The authors write that only seven signaling pathways are responsible for most of the cell-cell interactions that control the development of a single cell into the organism it becomes. They are used repeatedly at every stage of development, and have been co-opted through evolutionary time in the development of new morphological traits and systems.
After millions of years of evolution, signalling pathways have evolved into complex networks of interactions. Surprisingly, genetic and biochemical studies revealed that only a few classes of signalling pathways are sufficient to pattern a wide variety of cells, tissues and morphologies. The specificity of these pathways is based on the history of the cell (referred to as the 'cell's competence'), the intensity of the signal and the cross-regulatory interactions with other signalling cascades.These ubiquitous pathways are the Hedgehog, Wnt, transforming growth factor-, receptor tyrosine kinase, Notch, JAK/STAT and nuclear hormone pathways. How can the wide diversity of life around us be produced by so few ways for cells to communicate with each other?

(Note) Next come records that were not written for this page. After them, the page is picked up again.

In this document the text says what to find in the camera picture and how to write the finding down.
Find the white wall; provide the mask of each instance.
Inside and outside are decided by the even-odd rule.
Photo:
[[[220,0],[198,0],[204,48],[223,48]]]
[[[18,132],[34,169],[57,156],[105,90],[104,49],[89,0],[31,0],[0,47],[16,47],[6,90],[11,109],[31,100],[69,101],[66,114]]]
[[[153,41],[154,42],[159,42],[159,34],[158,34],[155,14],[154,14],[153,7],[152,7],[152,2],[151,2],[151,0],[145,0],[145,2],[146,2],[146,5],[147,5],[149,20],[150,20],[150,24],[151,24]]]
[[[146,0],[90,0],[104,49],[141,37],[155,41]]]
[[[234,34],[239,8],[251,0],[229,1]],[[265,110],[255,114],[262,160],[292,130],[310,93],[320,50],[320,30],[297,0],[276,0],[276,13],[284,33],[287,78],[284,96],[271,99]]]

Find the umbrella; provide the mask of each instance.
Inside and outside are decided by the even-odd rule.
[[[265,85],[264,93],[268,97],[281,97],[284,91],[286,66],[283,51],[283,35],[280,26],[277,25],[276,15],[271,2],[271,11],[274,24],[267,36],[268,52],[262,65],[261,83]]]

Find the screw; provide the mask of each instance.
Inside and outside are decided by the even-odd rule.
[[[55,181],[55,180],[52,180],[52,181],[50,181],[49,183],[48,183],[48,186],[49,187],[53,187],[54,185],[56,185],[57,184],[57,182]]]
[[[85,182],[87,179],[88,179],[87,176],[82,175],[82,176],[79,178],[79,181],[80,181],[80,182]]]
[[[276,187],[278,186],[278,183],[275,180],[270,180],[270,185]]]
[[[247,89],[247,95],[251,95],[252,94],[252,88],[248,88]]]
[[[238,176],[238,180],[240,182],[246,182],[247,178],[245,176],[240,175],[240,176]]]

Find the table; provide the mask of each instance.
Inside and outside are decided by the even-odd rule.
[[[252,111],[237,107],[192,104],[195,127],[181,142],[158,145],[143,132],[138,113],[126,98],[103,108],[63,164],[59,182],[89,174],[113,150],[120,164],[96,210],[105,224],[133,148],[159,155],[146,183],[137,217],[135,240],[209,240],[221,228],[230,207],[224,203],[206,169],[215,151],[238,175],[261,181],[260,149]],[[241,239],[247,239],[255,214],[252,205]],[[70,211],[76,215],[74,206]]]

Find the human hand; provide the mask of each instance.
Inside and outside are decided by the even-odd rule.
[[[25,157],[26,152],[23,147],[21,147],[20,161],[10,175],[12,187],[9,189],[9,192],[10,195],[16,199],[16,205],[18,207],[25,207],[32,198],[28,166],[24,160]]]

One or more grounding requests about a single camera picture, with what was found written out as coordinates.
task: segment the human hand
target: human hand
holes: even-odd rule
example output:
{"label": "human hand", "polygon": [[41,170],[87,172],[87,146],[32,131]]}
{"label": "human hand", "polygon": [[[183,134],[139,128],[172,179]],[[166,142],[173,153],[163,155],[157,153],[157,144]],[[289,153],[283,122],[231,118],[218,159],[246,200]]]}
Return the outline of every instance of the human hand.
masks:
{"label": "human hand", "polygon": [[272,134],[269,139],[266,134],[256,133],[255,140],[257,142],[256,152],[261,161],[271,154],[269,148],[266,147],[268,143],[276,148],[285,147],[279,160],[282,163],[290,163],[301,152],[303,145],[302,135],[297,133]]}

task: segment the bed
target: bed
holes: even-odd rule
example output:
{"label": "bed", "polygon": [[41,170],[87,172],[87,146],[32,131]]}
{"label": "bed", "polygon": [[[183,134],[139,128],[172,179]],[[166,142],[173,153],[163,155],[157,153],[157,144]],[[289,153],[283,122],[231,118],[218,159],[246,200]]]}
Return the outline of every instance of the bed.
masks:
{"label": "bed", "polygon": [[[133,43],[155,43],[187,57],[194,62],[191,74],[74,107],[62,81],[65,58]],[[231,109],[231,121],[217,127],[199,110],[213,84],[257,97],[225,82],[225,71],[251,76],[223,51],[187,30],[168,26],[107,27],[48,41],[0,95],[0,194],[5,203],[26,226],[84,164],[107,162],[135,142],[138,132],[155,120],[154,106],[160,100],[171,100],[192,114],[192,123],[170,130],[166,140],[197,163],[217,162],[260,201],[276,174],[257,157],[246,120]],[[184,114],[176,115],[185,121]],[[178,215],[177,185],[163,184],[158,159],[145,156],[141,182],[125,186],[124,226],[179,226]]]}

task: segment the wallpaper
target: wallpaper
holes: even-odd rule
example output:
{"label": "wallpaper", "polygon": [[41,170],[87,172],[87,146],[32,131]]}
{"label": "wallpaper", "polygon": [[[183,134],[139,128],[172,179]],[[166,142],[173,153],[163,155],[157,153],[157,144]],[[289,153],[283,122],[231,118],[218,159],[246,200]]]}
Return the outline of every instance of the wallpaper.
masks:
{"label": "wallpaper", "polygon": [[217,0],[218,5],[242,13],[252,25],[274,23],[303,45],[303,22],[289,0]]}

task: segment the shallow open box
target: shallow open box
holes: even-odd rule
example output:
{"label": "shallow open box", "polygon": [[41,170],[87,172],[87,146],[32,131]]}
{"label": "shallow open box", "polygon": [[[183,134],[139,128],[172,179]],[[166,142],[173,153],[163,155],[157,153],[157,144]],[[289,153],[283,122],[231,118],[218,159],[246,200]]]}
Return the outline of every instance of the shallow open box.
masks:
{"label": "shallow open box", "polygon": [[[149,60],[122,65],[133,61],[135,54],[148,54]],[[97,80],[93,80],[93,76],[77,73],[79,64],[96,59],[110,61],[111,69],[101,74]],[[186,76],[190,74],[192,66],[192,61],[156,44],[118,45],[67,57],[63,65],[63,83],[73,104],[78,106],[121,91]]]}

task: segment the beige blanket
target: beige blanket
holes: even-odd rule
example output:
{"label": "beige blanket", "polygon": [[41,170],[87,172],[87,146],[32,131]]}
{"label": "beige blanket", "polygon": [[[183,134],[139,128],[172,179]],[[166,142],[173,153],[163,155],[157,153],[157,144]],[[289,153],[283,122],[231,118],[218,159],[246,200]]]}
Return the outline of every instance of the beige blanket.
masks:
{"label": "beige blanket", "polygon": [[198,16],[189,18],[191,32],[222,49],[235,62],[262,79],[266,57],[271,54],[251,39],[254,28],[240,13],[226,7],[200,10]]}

Given the flexibility of signalling pathways, research in the past decade has concentrated on the question of how specificity is achieved in any signalling response. There is now clear evidence that the specificity of cellular responses can be achieved by at least five mechanisms, which in some cases act in combination, highlighting the network properties of signalling pathways in living cells.
First, the same receptor can activate different intracellular transducers in different tissues.

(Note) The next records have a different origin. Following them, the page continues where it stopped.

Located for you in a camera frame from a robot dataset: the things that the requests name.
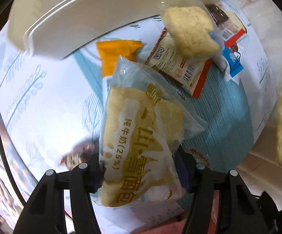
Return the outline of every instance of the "patterned cloth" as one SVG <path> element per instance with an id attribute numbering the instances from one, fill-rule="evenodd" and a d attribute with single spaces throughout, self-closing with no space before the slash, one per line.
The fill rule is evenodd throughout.
<path id="1" fill-rule="evenodd" d="M 13 177 L 24 199 L 27 200 L 36 186 L 37 180 L 32 176 L 14 148 L 5 125 L 3 124 L 1 115 L 0 133 Z M 22 208 L 23 206 L 11 186 L 0 156 L 0 215 L 12 229 L 15 227 Z"/>

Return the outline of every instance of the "red and white package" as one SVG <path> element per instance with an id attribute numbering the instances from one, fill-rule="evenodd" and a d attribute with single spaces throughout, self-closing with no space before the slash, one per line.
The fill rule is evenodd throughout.
<path id="1" fill-rule="evenodd" d="M 172 78 L 194 98 L 199 98 L 204 87 L 212 59 L 199 62 L 185 60 L 166 28 L 153 48 L 146 63 L 164 76 Z"/>

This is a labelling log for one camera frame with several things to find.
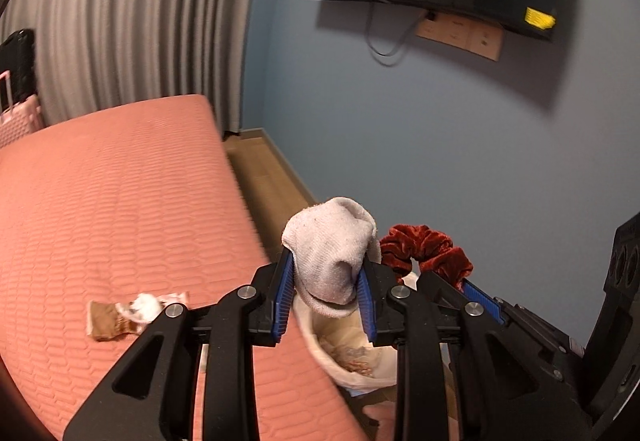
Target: yellow label
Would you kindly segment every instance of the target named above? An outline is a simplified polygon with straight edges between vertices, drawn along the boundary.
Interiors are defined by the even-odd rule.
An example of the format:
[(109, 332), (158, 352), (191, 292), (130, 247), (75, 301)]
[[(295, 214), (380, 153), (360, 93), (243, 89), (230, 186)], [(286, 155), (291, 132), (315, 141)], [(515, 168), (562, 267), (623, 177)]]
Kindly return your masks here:
[(533, 8), (527, 8), (524, 20), (540, 30), (550, 30), (556, 25), (555, 17), (534, 10)]

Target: mattress
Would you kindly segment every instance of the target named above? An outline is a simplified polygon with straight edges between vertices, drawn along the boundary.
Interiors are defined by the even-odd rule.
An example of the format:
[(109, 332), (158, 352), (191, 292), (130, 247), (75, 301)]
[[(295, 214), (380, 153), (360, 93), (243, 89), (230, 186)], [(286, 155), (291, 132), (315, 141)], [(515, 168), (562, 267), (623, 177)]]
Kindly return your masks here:
[[(200, 95), (99, 111), (0, 149), (0, 191), (0, 356), (58, 439), (134, 340), (89, 339), (89, 300), (188, 291), (199, 307), (266, 264)], [(261, 439), (364, 439), (293, 317), (254, 361)]]

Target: curtain
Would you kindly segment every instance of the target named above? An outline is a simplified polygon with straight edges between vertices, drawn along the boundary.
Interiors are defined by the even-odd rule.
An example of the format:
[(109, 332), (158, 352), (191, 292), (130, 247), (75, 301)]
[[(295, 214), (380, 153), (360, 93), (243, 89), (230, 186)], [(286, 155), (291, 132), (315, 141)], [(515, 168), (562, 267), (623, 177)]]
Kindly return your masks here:
[(161, 96), (206, 95), (238, 132), (250, 0), (10, 0), (4, 40), (36, 31), (42, 110), (54, 124)]

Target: suitcase
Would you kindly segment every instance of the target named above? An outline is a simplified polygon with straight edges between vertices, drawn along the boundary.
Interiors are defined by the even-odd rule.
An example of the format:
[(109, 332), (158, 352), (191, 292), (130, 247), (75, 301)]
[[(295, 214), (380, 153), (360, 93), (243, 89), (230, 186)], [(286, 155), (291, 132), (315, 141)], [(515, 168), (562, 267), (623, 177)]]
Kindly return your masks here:
[[(14, 103), (25, 101), (37, 94), (35, 74), (35, 33), (18, 30), (0, 44), (0, 71), (11, 71), (11, 87)], [(4, 88), (0, 89), (2, 110), (9, 107)]]
[(29, 96), (25, 101), (14, 104), (11, 89), (11, 73), (0, 73), (0, 82), (6, 85), (9, 107), (0, 113), (0, 148), (33, 134), (44, 127), (40, 114), (37, 95)]

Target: black suitcase
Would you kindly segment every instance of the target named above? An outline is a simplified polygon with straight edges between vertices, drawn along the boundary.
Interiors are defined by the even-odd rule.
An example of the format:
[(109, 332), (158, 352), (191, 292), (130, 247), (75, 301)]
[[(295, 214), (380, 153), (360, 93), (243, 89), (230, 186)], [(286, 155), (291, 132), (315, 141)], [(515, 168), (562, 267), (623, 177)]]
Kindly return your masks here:
[[(0, 73), (11, 71), (14, 103), (36, 93), (35, 56), (33, 30), (15, 31), (0, 45)], [(3, 111), (9, 106), (4, 86), (0, 86), (0, 106)]]

Second, differences in the kinetics of the ligand or receptor might generate distinct cellular outcomes.
Third, combinatorial activation by signalling pathways might result in the regulation of specific genes. Several signalling pathways can be integrated either at signalling proteins or at enhancers of target genes.
Fourth, cells that express distinct transcription factors might respond differently when exposed to the same signals.
Fifth, compartmentalization of the signal in the cell can contribute to specificity. The recruitment of components into protein complexes prevents cross signalling between unrelated signalling molecules or targets multifunctional molecules to specific functions.The idea that a handful of networks can be responsible for most of the cellular 'decision-making' that is development is a beautiful example of core principles of life that we write about. The different ways that cells respond, the different developmental cascades that can be triggered by the same signaling networks, the interaction of different signaling pathways to trigger specific responses, and so forth all demonstrate the importance of modularity, signaling, contingency, sequestration and chance over and over again. How the components of these signaling pathways have evolved -- co-evolved -- is not yet well-understood, but it has to be that the interactions are tolerant of imprecision, and indeed, that tolerance (variation in the affinity of receptor/ligand binding) has been built into the system and leads to the evolutionary novelty.
The keys to this are partial sequestration of components of an organism so that local cells in different parts of the plant or animal can behave in different ways, so they can sense and respond to their environment (by signalling), and the arbitrary combinatorial codes by which signalling systems -- like the ones discussed in the 2004 paper -- work. That the same systems can produce diverse organisms reflects the logic of development, that is, the relational principles by which life is organized. Notch signaling is about the code specified by Notch, its receptor and related proteins, in combination with other such systems--and not by any particular property of the Notch proteins per se.
Every organism is unique, but we all become unique in the same way. It is basically the open-ended use of these very simple processes involving a limited number of components that enables this essentially unlimited diversity of living Nature.